Norwegian cities and densely populated areas are undergoing change. Retailers are moving into shopping centres, public sector activities are relocating outside of city centres and office buildings are being built in clusters. The result is vacant buildings and ghost towns. What is needed to create more vitality and activity on city streets? How can a vacant building be converted into an attractive shop, a social gathering place or an office community? What kinds of content will be important in the city centres of tomorrow and how can we explore this more deeply?

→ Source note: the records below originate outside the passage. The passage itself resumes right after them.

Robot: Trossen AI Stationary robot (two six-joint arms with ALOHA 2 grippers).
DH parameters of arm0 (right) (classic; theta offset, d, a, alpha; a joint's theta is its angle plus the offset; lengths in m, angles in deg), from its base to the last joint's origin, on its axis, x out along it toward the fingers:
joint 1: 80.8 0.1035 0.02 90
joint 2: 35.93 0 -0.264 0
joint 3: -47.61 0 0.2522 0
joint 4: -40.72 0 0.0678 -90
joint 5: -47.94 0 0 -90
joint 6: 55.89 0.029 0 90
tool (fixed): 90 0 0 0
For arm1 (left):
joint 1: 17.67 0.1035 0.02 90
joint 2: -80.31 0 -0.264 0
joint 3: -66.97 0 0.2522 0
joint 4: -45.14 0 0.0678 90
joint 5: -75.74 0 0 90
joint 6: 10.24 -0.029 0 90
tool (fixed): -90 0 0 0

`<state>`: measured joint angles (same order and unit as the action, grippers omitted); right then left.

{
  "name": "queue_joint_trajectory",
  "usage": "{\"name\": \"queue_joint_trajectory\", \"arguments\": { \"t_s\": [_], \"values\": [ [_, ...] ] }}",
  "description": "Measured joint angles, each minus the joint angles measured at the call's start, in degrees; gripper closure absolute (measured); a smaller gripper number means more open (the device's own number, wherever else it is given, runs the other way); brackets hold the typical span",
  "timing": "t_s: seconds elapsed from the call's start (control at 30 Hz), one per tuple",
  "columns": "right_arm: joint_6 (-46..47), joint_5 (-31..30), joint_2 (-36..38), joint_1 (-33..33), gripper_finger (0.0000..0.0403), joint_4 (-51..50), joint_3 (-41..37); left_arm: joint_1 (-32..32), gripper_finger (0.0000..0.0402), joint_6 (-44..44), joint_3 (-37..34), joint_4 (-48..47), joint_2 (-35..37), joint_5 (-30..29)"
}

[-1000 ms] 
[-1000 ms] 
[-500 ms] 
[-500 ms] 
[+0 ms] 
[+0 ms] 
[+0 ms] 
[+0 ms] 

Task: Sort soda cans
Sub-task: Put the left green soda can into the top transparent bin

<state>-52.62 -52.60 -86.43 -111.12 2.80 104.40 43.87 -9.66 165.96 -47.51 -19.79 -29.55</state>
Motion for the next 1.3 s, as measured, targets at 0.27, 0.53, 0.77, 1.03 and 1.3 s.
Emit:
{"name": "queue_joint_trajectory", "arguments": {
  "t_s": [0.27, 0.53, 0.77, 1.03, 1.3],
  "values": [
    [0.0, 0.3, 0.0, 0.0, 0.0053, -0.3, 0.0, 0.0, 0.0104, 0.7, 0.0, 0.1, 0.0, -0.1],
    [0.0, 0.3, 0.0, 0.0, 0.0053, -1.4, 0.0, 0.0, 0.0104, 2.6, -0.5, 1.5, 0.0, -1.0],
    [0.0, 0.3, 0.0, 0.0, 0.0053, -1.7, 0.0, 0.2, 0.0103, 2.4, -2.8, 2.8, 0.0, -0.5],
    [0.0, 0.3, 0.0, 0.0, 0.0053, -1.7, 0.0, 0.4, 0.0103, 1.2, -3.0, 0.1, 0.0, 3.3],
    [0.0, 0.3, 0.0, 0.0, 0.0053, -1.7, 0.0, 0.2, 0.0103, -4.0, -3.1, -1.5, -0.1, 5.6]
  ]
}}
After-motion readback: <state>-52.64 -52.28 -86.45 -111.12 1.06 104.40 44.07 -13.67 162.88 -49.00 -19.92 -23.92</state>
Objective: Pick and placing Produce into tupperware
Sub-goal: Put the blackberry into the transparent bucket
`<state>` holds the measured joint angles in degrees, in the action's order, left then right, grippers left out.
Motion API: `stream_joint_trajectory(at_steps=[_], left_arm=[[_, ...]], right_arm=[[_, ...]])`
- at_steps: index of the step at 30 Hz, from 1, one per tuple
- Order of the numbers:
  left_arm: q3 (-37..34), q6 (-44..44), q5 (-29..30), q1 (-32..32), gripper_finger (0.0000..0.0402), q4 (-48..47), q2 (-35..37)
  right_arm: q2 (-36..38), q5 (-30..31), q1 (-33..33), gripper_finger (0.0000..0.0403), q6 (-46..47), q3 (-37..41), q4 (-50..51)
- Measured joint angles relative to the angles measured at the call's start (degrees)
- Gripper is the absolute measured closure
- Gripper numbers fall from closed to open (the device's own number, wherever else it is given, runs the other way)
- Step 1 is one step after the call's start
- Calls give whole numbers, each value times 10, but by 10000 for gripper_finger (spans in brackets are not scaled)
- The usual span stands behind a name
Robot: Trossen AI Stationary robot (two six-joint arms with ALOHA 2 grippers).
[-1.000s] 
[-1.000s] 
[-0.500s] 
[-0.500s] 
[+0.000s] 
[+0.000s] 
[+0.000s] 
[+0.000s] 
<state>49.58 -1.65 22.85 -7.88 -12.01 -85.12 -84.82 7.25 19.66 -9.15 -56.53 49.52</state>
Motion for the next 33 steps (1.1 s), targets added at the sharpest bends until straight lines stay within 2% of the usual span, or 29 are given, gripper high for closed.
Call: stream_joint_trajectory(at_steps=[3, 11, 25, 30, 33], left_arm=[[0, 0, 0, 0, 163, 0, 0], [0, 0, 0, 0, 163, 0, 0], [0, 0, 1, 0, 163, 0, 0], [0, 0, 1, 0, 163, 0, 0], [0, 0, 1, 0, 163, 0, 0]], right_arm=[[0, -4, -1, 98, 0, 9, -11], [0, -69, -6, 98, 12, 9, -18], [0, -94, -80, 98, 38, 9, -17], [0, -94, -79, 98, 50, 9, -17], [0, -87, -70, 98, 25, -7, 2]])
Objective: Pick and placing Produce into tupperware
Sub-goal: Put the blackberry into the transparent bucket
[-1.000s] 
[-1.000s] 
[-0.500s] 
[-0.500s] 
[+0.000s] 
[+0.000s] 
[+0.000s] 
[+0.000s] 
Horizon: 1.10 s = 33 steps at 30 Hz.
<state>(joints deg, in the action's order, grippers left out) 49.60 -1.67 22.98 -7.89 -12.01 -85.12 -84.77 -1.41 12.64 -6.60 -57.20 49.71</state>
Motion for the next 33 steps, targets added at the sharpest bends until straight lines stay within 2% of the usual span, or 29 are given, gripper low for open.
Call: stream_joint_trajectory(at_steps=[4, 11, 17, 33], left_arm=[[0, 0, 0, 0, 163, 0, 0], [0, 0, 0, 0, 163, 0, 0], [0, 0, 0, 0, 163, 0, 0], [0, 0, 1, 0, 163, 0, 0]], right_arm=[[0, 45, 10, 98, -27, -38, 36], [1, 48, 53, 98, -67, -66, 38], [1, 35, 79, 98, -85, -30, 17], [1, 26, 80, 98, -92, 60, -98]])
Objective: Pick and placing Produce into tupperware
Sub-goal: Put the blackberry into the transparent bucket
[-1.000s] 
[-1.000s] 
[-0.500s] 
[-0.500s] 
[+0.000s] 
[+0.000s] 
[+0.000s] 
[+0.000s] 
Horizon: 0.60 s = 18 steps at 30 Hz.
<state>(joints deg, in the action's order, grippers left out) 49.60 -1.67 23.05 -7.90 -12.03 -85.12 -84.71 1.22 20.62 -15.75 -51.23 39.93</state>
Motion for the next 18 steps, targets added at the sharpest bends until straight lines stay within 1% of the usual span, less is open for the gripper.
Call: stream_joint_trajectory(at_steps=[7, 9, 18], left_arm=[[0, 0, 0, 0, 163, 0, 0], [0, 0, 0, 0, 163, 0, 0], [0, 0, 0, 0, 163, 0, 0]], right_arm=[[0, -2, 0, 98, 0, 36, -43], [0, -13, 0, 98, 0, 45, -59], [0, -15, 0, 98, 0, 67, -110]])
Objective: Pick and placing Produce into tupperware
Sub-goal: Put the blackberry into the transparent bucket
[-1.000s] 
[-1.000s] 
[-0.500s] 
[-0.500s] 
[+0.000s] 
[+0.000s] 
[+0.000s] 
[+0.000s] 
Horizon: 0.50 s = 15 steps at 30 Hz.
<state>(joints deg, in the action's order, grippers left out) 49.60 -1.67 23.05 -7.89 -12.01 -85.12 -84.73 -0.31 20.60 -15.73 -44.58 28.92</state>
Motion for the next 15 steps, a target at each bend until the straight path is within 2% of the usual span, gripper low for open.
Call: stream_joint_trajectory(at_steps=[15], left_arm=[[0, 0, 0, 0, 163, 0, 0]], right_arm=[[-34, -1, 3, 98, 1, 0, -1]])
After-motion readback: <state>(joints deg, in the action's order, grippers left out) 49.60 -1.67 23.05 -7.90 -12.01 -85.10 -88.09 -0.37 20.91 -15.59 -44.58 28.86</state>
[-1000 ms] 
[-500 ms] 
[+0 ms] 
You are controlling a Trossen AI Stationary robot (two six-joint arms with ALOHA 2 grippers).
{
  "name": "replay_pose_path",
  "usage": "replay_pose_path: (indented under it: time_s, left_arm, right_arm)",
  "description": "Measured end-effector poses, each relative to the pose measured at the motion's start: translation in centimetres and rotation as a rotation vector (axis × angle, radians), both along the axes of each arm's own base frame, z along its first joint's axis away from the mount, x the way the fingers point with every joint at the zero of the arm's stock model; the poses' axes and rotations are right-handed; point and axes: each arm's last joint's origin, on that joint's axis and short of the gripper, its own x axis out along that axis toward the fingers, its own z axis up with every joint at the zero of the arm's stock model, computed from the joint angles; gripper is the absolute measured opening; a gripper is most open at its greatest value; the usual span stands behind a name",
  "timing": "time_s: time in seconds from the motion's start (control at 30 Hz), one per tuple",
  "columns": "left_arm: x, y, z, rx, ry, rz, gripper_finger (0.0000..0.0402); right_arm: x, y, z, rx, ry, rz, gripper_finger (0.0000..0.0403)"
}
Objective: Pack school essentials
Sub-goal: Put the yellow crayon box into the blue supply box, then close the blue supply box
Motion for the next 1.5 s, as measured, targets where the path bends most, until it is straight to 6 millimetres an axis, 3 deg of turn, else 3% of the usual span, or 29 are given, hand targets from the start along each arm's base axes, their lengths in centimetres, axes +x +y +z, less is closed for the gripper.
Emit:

Project goal: a vibrant, lively city centre

The main goal of the project is to fill urban areas with activity and vibrancy. More concretely, the project aims to create tools and methods that can be used by Norwegian municipalities to activate vacant spaces as part of their overall efforts to revitalise their centres. This is to be achieved through:

Three pilot municipalities

Of the twenty-five applicants, Arendal, Lærdal and Tromsø were selected as pilot municipalities. These municipalities are working strategically to activate vacant spaces in their city centres from April 2016 to April 2018. This entails:

  • Putting the theme on the local agenda
  • Actively supporting and advising residents and parties that own or have a need for the vacant buildings
  • Initiating activities in vacant spaces
  • Examining how today’s regulations and bureaucratic processes support or inhibit more activity in vacant spaces 

DOGA is assisting the three pilot municipalities with advice and expertise in the process.

Knowledge report and research

Eriksen Skajaa Architects has prepared a knowledge report (only available in Norwegian) that contains a systematic overview of national and international work on activating vacant spaces. 

Real-time researchers from the Norwegian Institute for Urban and Regional Research (NIBR) is monitoring the Sparkling Spaces project throughout its duration, submitted an interim report in April 2017 and will submit a more comprehensive final report in the spring of 2018.


The joint experiences and results from the pilot municipalities will be used to develop a guide and various national communication initiatives.